Work item >>
Would you copy the lines below exactly and omit the images?
________________________
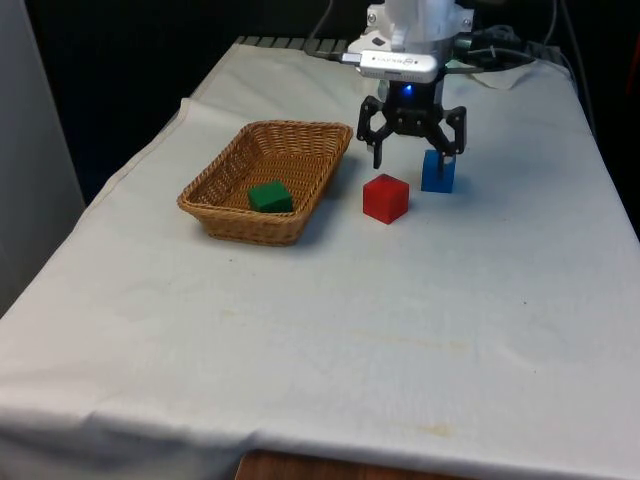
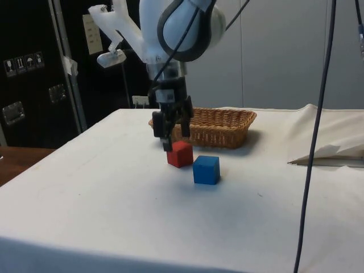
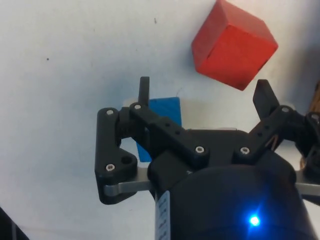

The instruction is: Pick up exactly two blocks and place them into the basket.

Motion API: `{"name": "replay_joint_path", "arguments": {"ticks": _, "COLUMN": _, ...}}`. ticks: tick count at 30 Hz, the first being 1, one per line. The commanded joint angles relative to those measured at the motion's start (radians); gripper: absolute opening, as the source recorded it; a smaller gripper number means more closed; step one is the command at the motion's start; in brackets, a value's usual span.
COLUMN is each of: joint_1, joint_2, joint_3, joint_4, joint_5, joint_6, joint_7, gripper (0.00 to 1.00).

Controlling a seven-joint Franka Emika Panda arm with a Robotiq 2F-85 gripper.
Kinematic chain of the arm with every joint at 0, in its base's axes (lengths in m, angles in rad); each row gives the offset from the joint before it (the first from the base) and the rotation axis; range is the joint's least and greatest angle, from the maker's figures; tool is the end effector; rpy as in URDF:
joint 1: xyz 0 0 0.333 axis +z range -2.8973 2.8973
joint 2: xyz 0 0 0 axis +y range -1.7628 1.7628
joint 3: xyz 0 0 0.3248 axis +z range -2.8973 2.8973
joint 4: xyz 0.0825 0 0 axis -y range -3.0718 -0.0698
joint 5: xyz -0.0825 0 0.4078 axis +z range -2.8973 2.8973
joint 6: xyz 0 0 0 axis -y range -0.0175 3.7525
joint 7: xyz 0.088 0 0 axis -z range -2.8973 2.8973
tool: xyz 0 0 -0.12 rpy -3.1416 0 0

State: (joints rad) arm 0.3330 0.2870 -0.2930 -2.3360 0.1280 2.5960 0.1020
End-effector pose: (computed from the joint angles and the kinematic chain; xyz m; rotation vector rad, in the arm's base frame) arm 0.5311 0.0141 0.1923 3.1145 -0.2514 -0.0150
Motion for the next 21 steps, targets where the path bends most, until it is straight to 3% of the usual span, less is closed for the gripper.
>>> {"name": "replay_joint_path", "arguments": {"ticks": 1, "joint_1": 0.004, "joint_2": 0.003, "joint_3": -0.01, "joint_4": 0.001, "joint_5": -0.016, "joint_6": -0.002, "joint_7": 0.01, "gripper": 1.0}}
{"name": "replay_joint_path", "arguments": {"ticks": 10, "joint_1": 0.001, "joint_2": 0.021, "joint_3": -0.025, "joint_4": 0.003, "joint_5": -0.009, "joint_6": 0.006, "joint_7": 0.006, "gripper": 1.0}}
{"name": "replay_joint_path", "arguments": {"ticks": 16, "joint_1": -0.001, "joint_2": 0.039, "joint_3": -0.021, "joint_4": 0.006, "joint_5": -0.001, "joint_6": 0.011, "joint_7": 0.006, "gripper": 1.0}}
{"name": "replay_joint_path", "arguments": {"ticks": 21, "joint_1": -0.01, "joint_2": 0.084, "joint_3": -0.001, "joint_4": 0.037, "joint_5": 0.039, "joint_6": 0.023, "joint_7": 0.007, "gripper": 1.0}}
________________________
Solution to this exercise >>
The instruction is: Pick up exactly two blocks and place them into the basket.

Motion API: `{"name": "replay_joint_path", "arguments": {"ticks": _, "COLUMN": _, ...}}`. ticks: tick count at 30 Hz, the first being 1, one per line. The commanded joint angles relative to those measured at the motion's start (radians); gripper: absolute opening, as the source recorded it; a smaller gripper number means more closed; step one is the command at the motion's start; in brackets, a value's usual span.
COLUMN is each of: joint_1, joint_2, joint_3, joint_4, joint_5, joint_6, joint_7, gripper (0.00 to 1.00).

Controlling a seven-joint Franka Emika Panda arm with a Robotiq 2F-85 gripper.
Kinematic chain of the arm with every joint at 0, in its base's axes (lengths in m, angles in rad); each row gives the offset from the joint before it (the first from the base) and the rotation axis; range is the joint's least and greatest angle, from the maker's figures; tool is the end effector; rpy as in URDF:
joint 1: xyz 0 0 0.333 axis +z range -2.8973 2.8973
joint 2: xyz 0 0 0 axis +y range -1.7628 1.7628
joint 3: xyz 0 0 0.3248 axis +z range -2.8973 2.8973
joint 4: xyz 0.0825 0 0 axis -y range -3.0718 -0.0698
joint 5: xyz -0.0825 0 0.4078 axis +z range -2.8973 2.8973
joint 6: xyz 0 0 0 axis -y range -0.0175 3.7525
joint 7: xyz 0.088 0 0 axis -z range -2.8973 2.8973
tool: xyz 0 0 -0.12 rpy -3.1416 0 0

State: (joints rad) arm 0.3330 0.2870 -0.2930 -2.3360 0.1280 2.5960 0.1020
End-effector pose: (computed from the joint angles and the kinematic chain; xyz m; rotation vector rad, in the arm's base frame) arm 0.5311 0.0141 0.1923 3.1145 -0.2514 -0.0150
Motion for the next 21 steps, targets where the path bends most, until it is straight to 3% of the usual span, less is closed for the gripper.
>>> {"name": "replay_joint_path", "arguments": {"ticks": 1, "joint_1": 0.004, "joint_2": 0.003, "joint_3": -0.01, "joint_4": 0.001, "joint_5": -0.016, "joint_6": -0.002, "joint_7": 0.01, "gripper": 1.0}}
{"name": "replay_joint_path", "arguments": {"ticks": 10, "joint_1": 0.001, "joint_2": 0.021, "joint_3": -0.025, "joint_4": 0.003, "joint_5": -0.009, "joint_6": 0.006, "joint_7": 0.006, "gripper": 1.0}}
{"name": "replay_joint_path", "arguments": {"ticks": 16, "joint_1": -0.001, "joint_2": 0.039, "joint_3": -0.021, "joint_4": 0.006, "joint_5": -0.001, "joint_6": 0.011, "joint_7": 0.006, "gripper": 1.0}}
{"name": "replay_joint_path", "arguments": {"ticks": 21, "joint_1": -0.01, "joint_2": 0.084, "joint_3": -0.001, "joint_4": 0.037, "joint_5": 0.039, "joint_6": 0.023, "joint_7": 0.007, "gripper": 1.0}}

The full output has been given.